I had big problems with this intervention even before it began. For well over three centuries, the international system has continually reiterated that the sovereignty of small nations must be respected. It is for this exact principle that Woodrow Wilson became the rock star (no exaggeration) of the Paris Peace Conference. It is the reason the UN was created, and only those who think war and conquest are legitimate can support this war. The practice of powerful states conquering weak states with impunity continues thanks to these three, demonstrating that we really haven't made any progress at all. Everyone recognizes that modern Libya is the expression of Moammar Gadhafi's meglomania, and not, as it should be, the national expression of the Libyan people. The same applies throughout MENA where 30 to 40 years seems to be sell-by date on regimes. The same applies to about one third to one half of all nations. However, it is not our place to enforce "progress" through arms. Not only is it immoral and hardly worth the human toll, but we really suck at it.
"Peace must not be made with emotion."
—Woodrow Wilson on his refusal to tour the trenches.
One other important point. There is no way the political solution to the problems in Libya will be won through the barrels of guns, a fact the fighters neglected to consider when they made their choice to take up arms. Does anyone foresee the day when representatives of Gadhafi supporters and the fighters sit down the table to hammer out their differences?
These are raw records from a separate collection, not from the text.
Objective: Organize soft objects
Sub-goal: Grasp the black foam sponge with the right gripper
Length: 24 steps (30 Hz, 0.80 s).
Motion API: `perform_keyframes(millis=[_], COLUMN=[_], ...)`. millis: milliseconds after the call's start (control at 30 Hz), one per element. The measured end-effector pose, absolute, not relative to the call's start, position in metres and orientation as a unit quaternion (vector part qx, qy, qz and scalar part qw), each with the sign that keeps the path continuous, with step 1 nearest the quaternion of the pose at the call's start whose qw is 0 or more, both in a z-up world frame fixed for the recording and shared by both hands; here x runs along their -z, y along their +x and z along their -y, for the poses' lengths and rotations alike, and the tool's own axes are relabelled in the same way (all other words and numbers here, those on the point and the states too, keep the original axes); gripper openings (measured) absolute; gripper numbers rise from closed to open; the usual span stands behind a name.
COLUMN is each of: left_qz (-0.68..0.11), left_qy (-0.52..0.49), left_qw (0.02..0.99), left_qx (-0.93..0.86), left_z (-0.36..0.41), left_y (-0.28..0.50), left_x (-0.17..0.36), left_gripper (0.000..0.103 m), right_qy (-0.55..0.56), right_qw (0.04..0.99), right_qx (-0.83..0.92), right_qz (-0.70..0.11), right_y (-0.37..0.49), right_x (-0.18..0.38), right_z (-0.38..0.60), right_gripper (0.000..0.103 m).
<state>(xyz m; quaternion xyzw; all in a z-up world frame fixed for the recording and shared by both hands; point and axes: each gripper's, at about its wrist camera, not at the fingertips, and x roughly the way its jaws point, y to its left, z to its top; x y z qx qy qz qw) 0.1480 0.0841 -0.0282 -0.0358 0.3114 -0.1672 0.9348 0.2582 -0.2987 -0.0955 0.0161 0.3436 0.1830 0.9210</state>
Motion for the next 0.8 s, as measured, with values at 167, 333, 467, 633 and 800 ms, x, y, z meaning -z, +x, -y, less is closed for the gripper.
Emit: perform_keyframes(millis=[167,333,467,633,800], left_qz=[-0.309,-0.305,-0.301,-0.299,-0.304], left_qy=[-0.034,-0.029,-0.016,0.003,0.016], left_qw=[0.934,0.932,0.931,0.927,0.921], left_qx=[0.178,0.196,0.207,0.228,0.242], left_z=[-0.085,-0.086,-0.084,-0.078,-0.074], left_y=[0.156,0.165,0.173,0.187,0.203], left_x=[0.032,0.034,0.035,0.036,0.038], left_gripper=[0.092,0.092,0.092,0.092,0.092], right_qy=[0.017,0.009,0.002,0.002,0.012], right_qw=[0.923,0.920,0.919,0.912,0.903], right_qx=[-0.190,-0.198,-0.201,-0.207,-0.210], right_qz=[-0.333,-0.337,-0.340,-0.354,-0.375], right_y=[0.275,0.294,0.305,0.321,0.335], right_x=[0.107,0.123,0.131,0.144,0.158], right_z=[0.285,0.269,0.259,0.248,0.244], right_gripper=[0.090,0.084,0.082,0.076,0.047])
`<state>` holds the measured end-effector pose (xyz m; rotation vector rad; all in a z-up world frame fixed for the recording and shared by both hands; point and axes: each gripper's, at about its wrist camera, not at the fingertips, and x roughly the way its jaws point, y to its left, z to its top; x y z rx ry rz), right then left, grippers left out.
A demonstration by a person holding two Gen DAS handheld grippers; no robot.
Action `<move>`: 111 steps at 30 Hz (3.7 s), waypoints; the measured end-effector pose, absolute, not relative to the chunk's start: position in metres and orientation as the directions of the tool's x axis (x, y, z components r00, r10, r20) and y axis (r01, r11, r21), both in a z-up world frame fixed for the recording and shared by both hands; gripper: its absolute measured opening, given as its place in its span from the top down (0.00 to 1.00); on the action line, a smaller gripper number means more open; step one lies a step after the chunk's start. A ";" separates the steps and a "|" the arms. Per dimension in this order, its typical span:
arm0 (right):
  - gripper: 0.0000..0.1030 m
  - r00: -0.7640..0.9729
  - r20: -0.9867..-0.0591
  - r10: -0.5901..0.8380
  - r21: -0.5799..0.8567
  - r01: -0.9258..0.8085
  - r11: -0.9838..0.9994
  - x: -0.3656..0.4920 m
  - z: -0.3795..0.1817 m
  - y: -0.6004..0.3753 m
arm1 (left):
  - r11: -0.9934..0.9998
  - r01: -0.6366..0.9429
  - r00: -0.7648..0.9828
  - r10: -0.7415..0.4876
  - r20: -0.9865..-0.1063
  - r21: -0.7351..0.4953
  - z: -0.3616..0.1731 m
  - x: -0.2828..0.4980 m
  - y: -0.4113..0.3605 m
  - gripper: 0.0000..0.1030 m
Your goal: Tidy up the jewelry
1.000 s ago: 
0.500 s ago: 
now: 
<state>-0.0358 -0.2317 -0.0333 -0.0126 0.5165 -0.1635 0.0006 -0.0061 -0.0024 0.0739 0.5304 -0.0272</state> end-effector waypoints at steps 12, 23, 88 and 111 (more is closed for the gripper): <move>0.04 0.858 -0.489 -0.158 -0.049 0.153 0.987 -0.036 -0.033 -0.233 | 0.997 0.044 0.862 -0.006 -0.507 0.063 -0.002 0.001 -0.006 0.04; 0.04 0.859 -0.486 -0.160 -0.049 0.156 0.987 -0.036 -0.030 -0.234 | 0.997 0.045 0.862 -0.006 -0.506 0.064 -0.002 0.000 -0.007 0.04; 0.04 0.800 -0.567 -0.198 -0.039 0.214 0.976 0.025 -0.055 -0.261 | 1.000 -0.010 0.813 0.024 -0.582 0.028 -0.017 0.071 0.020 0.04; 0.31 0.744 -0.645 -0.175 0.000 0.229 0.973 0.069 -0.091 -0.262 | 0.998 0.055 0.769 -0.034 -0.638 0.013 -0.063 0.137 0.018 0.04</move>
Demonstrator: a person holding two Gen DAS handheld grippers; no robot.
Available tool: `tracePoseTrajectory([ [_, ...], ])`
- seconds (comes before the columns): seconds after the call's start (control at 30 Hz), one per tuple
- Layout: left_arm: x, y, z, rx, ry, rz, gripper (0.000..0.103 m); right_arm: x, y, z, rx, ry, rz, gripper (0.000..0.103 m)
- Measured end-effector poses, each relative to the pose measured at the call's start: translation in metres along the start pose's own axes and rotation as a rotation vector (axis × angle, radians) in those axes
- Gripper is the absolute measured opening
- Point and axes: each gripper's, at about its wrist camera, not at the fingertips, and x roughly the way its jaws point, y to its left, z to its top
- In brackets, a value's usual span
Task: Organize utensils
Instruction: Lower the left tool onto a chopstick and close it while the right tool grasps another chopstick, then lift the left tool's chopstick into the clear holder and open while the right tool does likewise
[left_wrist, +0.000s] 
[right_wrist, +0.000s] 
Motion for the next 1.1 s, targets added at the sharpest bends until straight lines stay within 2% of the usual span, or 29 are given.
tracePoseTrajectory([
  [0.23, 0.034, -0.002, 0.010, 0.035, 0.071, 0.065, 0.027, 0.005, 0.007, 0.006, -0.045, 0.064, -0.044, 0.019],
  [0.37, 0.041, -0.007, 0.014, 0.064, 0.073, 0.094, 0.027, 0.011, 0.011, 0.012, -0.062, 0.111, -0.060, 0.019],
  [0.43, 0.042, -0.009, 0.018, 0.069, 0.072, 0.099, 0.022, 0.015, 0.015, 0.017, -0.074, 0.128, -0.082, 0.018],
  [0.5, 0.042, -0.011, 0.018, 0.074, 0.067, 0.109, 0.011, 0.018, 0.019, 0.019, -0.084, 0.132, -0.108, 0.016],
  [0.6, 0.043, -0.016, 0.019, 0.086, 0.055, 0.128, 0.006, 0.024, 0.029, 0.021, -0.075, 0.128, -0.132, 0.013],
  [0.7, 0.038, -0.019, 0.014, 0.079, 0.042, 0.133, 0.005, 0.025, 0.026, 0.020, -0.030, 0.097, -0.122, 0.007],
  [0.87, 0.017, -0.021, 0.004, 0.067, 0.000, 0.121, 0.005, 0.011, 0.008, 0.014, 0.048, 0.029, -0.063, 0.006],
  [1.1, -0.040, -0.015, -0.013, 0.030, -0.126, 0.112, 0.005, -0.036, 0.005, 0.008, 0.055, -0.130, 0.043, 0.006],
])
Can anyone say with even halfway certainty that the bad actor phenomenon plaguing MENA for decades won't deliberately upset the peace which reconciliation demands? Anyone who feels a romantic attachment to these people as some kind of freedom fighter is a fool. This is not your classic power grab either. It is the incoherent thrashings of a mob.
We may not like Gadhafi (I don't), but we cannot deny that he has supporters who have every right to full participation in their country's political future. Same as the rebels. At some point they and the rebels will need to sit down and somehow decide on their own pathway forward together. In their context, there's no justification we can offer which would grant us any legitimacy in offering counsel and advice in how they run their affairs in the future. None. The people in MENA and throughout the world should have faith in our abilities and our good intentions?
Please. We take sides. We push our own agendas.
One makes peace only by peaceful means. There's no "pathway" here but conquest, and the use of force only guarantees a tragic future.
"Pathway to Peace." Now that's worthy of Frank Luntz.